Sudah kita singgung di atas tentang soal ketidak-tentuan mengenai peristiwa-peristiwa karya-karya Allah dan sebagainya yang diduga melatar-belakangi riwayat-riwayat Perjanjian Lama. Dalam beberapa kasus timbul ketidak-tentuan apakah eksistensi-eksistensi atau peristiwa-peristiwa yang disinggung itu pernah sungguh-sungguh ada atau terjadi. Maka kalau obyek-obyek tersebut sungguh-sungguh pernah ada atau terjadi, barulah dapat obyek-obyek itu dianggap "penyataan" yang merangsang "respons." ("Respons" itu, yakni Perjanjian Lama). Dalam kontras dengan ketidak-tentuan status eksistensi-eksistensi dan peristiwa-peristiwa itu, Yesus sungguh-sungguh merupakan fenomenon obyektif yang pernah berada di dunia ini.

iic. Jurang yang tak dapat dijembatani antara tradisi dan "peristiwa-peristiwa penyataan" yang melandasi tradisi

Problema yang sebenarnya, menurut pendapat saya, ialah bahwa kita tidak mempunyai jalan untuk menangkap atau menanggapi suatu penyataan dari Allah yang sungguh-sungguh mendahului tradisi manusiawi tentang karya Allah itu, yaitu suatu penyataan yang malah dapat menumbuhkan tradisi itu sendiri. Usaha untuk mendasarkan status skriptura pada suatu penyataan yang mendahului tradisi Alkitab itu sendiri, merupakan usaha untuk menjelaskan sesuatu yang kabur dengan bantuan sesuatu yang tidak dapat diketahui sama sekali. Saya tidak bermaksud mengatakan bahwa penyataan asasi itu tidak ada; hanya saya ingin menekankan bahwa:

* Status penyataan asasi itu terlampau kabur, sehingga tidak dapat dijadikan landasan iman; dan kalau demikian

** Mempersoalkan penyataan asasi itu menjadi suatu spekulasi melulu, yang tidak berfaedah.

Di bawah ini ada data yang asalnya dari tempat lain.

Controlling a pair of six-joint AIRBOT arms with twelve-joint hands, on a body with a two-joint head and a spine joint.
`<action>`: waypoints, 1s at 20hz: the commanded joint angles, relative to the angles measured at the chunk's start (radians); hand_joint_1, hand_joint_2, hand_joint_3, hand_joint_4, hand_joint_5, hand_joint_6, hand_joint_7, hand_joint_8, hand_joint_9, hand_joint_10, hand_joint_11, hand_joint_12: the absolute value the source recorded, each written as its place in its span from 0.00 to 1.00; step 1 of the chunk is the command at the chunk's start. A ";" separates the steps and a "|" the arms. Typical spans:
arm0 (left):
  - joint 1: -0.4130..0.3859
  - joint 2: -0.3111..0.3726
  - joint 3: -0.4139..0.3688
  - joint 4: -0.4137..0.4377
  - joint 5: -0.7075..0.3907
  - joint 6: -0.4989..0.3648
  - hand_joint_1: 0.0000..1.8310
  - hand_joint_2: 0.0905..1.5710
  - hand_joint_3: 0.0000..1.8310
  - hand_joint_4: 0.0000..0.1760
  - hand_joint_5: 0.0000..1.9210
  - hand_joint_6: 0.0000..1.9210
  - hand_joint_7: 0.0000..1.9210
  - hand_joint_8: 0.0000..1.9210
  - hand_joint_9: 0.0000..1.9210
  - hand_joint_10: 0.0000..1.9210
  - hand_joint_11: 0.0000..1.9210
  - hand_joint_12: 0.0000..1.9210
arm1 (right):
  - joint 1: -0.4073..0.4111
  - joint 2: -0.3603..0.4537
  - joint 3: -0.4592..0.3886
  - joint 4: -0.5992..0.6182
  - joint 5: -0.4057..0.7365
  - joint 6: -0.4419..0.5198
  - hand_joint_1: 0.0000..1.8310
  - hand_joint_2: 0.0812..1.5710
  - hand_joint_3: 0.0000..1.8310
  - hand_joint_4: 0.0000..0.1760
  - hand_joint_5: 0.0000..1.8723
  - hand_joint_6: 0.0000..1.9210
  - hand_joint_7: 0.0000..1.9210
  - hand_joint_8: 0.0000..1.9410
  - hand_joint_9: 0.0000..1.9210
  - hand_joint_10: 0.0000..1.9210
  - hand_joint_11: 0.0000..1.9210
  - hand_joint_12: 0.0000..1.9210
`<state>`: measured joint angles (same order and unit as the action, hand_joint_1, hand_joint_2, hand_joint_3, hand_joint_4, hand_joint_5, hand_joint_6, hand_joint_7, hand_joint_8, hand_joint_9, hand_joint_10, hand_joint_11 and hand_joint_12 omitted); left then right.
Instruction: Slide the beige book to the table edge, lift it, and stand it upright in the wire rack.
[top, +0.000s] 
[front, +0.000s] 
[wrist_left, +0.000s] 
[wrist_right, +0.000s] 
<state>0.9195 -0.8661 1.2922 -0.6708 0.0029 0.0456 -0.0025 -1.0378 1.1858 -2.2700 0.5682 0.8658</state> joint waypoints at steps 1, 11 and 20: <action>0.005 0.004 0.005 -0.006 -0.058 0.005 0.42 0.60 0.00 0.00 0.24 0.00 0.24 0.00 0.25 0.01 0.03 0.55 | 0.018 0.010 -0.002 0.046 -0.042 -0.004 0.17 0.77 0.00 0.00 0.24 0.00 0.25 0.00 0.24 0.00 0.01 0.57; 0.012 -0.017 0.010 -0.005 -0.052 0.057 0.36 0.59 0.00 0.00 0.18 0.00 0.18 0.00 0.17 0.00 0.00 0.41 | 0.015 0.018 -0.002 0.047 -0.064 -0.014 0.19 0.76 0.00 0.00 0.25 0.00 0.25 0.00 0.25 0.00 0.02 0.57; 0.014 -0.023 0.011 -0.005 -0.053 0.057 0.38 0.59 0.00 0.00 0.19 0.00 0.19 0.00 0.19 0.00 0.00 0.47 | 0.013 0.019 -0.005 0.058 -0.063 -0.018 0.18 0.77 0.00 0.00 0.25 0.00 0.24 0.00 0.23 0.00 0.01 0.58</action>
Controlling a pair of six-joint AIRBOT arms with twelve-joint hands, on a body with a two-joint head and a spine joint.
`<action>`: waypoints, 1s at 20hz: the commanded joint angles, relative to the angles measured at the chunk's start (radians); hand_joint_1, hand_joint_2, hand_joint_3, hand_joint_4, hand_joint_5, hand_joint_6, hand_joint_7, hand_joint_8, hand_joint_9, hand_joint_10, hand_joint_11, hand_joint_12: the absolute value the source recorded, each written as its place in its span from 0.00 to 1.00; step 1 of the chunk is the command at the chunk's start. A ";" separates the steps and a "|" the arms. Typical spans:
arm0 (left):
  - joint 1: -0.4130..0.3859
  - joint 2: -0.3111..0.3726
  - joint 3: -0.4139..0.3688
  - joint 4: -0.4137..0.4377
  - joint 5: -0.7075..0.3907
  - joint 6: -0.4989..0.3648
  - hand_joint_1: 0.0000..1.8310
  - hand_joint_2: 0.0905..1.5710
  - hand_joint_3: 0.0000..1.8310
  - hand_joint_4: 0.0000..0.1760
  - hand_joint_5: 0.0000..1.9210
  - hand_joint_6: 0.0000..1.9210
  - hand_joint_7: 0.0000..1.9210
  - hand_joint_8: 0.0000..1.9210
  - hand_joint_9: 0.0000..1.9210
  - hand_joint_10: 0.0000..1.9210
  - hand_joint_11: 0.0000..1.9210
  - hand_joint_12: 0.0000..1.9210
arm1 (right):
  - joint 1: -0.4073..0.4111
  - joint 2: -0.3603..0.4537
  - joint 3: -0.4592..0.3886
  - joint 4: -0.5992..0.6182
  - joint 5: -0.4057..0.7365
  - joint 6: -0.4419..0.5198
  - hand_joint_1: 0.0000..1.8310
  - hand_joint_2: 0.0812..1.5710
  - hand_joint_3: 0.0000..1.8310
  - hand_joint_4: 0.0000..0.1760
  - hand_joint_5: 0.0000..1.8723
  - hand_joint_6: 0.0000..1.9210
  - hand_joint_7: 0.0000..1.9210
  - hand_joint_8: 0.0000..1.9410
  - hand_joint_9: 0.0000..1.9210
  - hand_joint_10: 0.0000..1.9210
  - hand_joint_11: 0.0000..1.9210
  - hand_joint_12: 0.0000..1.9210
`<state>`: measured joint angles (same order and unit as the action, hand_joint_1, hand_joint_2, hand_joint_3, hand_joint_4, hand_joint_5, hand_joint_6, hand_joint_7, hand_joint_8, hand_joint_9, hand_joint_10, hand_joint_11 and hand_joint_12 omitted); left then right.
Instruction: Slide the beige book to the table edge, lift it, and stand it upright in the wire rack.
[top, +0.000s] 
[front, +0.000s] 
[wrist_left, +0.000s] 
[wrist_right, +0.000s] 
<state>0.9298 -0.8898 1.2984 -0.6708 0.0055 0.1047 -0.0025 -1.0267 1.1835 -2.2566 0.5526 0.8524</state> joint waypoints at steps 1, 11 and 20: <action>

iii. Pendekatan "eskatologis": Alkitab bukanlah hasil proses, melainkan landasan proses penyataan

Apakah ada pendapat alternatif yang dapat diajukan? Sebagaimana saya katakan di atas, istilah "penyataan" jarang dipakai dalam Alkitab dalam arti "sumber pengetahuan manusia tentang Allah." Beberapa contoh penting tentang pemakaian kata "penyataan" ada sangkut-pautnya dengan eskhaton; yaitu bahwa "penyataan" itu diharapkan pada masa mendatang. Mungkin pemakaian kata "penyataan" dalam arti eskhatologis itu menunjukkan suatu pendekatan baru dalam diskusi kita. Mungkin hubungan utama antara "penyataan" dengan Alkitab bukanlah bahwa penyataan itu terjadi lebih dahulu barulah kemudian Alkitab disusun sebagai respons terhadap penyataan tersebut. Sebaliknya; penyataan itu menyusul sebagai buah atau hasil tradisi (atau "skriptura") yang sudah jadi itu. Skriptura menyediakan kerangkaian/struktur, maka dalam konteks kerangkaian itulah baru peristiwa bermakna dan berarti. Kedatangan Yesus sendiri bermakna hanya karena kerangkaian arti yang disediakan oleh Perjanjian Lama, yang sudah ada lebih dulu. Maka ke-definitifan Yesus tidak berarti bahwa dengan kedatangan Dia segala penyataan berhenti, melainkan bahwa tradisi tentang Yesus (dalam bentuknya yang klasik yang diakui umum itu) sekarang menjadi kerangkaian, sehingga dalam kerangkaian peristiwa Kristus itu, kejadian-kejadian yang baru dapat ditanggapi serta diartikan. Agaknya rumusan yang demikian menghindarkan beberapa kesulitan yang terkandung dalam rumusan-rumusan tradisional, serta mengantar kita kepada suatu pengertian tentang Alkitab yang lebih "terarah ke masa depan." Soal ini akan kita singgung di bawah, pasal 8 bagian 9.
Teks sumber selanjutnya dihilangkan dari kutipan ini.